**PROBLEM TO WORK ON**. Pictures stay out of the copy. Retype exactly the lines below from the one with "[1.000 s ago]" through the one with "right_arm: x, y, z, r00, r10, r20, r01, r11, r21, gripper".

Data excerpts
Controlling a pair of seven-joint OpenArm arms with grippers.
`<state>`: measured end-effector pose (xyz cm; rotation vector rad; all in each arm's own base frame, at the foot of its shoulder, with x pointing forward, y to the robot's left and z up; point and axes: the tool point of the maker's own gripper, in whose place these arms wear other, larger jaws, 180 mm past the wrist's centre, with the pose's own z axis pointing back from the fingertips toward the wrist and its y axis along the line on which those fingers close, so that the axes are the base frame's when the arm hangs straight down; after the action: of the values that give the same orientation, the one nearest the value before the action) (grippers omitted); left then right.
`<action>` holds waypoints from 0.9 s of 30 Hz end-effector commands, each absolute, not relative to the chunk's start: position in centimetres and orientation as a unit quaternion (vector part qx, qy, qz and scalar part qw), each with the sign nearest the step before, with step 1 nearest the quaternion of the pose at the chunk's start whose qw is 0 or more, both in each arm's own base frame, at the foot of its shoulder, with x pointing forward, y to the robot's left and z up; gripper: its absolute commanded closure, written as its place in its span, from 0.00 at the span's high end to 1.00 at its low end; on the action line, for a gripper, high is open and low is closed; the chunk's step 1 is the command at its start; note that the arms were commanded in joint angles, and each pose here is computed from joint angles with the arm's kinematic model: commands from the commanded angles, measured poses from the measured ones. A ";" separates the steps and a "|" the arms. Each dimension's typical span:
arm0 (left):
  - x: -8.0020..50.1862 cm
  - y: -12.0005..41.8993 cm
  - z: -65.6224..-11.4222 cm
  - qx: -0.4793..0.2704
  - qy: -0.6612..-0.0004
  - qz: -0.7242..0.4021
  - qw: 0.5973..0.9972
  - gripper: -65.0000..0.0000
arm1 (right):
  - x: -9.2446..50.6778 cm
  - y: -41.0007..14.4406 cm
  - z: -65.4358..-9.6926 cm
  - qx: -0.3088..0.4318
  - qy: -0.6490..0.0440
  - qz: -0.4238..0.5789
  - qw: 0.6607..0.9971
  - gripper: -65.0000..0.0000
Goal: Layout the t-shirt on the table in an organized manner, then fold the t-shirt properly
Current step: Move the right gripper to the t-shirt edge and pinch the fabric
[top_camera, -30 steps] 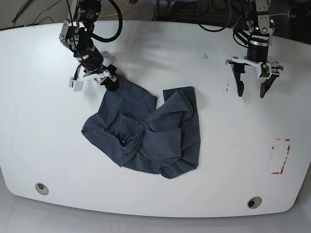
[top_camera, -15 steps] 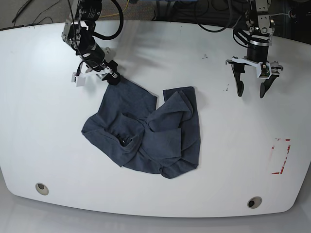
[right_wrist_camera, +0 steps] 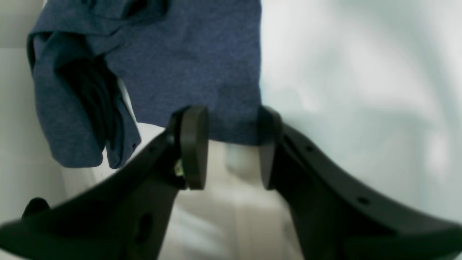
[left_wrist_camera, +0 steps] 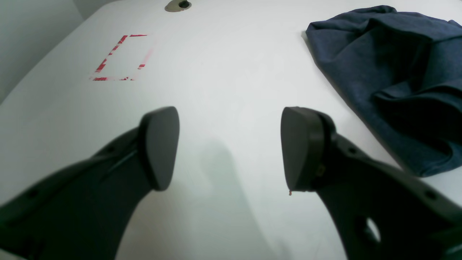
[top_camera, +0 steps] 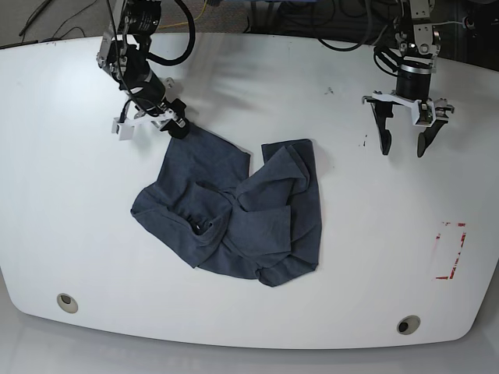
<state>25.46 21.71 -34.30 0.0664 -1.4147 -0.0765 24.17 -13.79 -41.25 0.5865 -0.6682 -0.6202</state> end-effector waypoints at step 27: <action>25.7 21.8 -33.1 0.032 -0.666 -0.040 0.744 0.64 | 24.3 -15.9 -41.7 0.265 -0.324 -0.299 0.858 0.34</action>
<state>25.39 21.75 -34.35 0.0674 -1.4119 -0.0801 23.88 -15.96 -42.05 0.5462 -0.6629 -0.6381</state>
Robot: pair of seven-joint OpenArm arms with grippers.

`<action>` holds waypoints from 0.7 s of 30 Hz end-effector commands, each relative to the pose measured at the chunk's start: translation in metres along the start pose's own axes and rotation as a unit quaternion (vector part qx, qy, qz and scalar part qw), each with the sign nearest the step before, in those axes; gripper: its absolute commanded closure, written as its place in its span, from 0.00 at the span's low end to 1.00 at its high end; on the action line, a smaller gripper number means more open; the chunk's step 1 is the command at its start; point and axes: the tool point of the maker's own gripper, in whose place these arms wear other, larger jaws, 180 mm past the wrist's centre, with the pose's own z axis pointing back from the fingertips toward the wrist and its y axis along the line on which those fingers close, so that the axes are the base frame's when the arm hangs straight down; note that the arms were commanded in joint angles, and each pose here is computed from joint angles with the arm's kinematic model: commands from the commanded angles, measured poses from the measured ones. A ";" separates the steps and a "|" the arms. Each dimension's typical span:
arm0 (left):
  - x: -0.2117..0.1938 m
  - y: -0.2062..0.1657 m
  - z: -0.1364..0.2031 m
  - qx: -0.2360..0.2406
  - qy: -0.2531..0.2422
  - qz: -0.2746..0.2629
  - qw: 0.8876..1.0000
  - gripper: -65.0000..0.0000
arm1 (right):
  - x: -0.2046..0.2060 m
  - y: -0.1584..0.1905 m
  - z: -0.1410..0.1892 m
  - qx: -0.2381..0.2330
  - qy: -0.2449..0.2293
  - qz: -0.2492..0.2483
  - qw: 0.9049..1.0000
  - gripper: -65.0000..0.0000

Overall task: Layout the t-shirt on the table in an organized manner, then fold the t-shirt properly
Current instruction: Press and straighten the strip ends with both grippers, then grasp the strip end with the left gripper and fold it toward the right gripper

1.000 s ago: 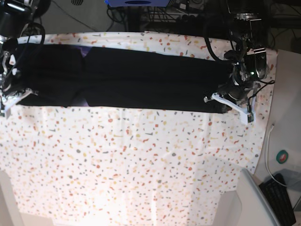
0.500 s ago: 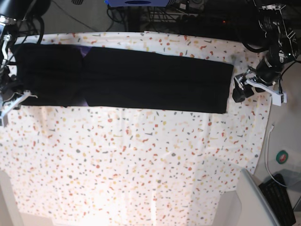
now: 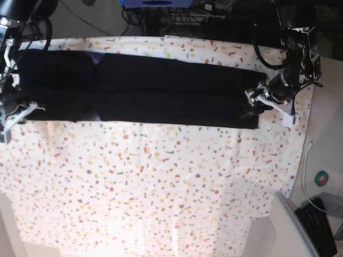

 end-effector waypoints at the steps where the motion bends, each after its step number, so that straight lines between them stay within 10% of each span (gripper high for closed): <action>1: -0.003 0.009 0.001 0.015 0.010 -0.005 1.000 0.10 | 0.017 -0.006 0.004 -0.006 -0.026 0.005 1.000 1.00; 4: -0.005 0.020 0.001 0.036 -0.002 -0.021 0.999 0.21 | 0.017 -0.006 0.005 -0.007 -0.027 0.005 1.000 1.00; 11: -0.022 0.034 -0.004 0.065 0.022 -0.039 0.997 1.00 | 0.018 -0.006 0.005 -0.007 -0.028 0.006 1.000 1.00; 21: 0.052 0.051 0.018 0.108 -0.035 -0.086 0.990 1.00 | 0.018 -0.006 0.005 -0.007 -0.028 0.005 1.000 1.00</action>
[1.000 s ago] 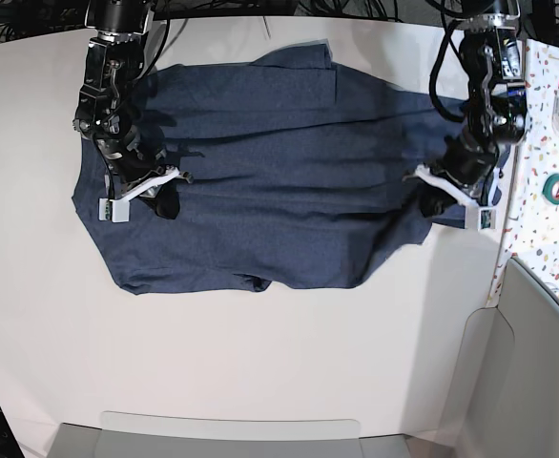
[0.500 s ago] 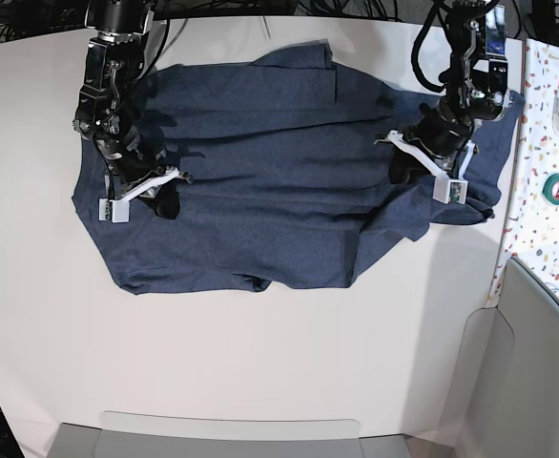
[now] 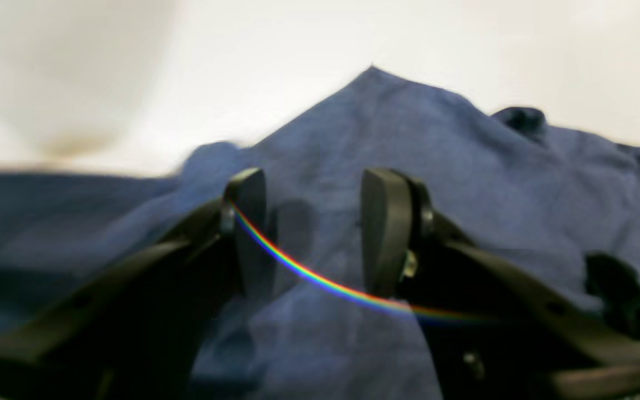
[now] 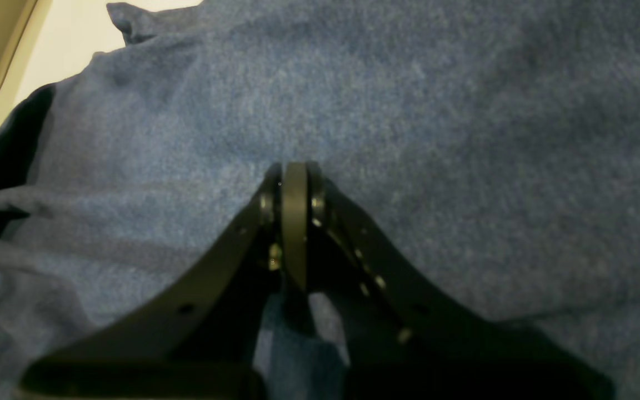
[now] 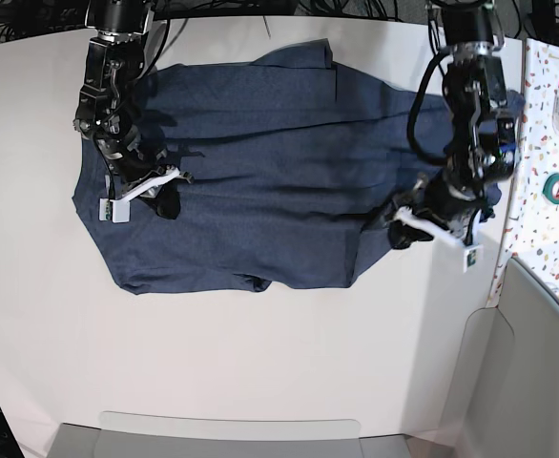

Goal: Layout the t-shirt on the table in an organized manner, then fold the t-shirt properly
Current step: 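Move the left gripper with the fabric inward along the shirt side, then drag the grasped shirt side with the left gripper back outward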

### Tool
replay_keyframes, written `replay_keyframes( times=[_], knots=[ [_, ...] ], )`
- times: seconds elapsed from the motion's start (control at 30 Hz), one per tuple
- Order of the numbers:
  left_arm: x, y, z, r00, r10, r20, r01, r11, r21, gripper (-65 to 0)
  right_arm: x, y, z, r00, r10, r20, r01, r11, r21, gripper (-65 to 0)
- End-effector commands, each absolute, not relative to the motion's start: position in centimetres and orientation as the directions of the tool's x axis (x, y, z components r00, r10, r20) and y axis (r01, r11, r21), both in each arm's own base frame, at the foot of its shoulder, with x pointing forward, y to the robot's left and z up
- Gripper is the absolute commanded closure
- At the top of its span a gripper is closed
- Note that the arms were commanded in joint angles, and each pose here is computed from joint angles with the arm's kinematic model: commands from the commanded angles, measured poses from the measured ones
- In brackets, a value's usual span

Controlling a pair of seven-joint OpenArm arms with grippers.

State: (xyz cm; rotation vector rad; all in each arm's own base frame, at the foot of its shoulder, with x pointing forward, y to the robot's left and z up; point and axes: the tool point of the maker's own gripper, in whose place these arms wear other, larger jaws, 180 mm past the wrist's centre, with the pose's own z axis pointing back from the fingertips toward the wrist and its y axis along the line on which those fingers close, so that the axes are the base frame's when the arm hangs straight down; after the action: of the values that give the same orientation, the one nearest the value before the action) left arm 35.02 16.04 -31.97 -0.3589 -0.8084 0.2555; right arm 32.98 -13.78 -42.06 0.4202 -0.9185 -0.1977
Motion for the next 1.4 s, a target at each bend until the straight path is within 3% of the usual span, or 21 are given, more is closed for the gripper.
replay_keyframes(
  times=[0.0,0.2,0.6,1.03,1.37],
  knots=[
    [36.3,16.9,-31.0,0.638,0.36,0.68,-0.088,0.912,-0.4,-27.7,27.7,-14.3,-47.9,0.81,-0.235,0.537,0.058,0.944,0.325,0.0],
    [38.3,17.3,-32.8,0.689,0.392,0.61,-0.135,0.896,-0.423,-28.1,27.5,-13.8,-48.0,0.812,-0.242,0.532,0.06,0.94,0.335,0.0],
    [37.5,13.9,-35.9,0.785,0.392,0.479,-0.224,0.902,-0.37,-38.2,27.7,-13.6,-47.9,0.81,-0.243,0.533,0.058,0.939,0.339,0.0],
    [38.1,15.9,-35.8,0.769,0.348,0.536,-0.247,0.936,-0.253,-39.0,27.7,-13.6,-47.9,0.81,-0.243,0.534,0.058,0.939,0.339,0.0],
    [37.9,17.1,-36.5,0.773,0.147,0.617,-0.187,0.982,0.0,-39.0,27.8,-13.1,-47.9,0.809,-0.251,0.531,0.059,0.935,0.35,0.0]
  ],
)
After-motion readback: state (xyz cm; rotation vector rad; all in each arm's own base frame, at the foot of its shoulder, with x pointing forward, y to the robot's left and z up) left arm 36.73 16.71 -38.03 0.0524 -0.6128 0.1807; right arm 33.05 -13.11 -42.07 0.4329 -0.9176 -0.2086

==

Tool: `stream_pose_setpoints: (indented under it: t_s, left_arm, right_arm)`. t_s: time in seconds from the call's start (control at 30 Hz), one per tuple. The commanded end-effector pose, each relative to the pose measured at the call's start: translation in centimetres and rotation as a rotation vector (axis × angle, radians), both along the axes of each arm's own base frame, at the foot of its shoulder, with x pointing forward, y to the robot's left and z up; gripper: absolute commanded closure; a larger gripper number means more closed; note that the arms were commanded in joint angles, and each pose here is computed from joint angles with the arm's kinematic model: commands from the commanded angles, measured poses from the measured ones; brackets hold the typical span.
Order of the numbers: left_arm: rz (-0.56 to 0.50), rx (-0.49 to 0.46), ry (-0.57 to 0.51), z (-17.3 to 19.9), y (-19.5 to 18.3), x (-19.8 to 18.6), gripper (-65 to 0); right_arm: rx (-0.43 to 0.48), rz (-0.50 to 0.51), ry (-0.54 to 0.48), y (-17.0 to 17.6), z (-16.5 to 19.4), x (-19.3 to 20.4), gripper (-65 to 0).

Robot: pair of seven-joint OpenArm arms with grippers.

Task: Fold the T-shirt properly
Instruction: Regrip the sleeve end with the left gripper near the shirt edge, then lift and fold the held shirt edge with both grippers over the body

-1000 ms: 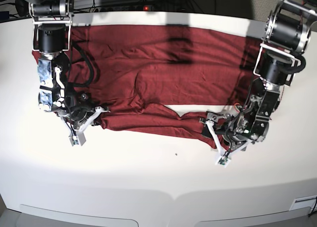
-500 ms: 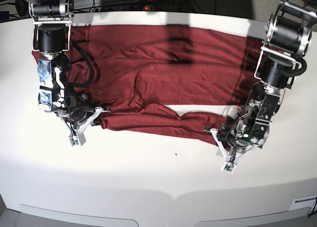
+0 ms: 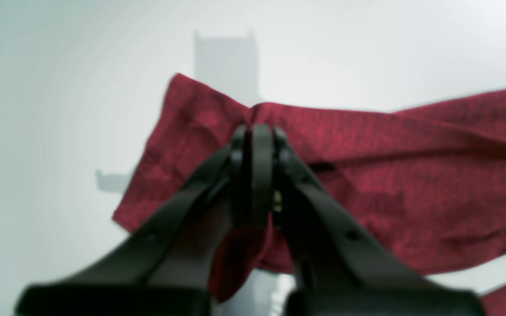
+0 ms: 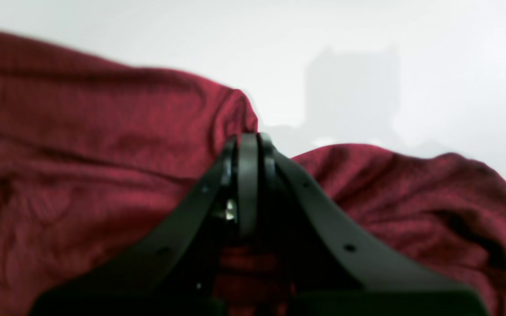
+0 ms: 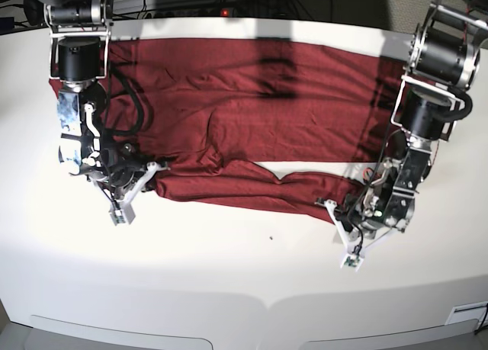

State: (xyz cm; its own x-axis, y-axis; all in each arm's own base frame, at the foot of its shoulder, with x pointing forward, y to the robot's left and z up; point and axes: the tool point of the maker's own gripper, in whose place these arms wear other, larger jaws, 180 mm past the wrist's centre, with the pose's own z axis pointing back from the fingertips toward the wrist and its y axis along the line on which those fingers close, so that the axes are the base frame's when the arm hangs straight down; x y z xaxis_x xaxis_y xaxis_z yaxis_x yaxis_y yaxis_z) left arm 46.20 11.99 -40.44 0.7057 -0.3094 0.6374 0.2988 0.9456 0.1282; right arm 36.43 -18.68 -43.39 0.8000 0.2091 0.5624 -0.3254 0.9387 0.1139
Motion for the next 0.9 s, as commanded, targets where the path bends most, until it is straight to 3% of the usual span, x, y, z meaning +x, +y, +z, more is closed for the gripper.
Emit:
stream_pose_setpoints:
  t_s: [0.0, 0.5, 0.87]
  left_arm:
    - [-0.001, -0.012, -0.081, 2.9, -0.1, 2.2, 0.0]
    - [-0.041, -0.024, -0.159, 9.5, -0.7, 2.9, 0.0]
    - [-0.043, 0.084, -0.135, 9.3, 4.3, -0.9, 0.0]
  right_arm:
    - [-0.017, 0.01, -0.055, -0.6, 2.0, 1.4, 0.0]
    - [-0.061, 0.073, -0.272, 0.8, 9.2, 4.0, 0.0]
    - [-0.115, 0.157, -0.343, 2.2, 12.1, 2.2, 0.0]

**RESPONSE BELOW**.
[1.000 s ago] 
[0.500 s ago] 
[now] 
[now] 
[now] 

Goal: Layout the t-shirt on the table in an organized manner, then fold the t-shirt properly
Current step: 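Move the left gripper with the fabric inward along the shirt side, then drag the grasped shirt side with the left gripper back outward
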
### Tool
replay_keyframes, written `replay_keyframes( times=[_], knots=[ [_, ...] ], )`
- times: seconds elapsed from the motion's start (control at 30 Hz), one per tuple
- Order of the numbers:
  left_arm: x, y, z, r00, r10, r20, r01, r11, r21, gripper (-65 to 0)
  right_arm: x, y, z, r00, r10, r20, r01, r11, r21, gripper (-65 to 0)

Nothing further is required of this output.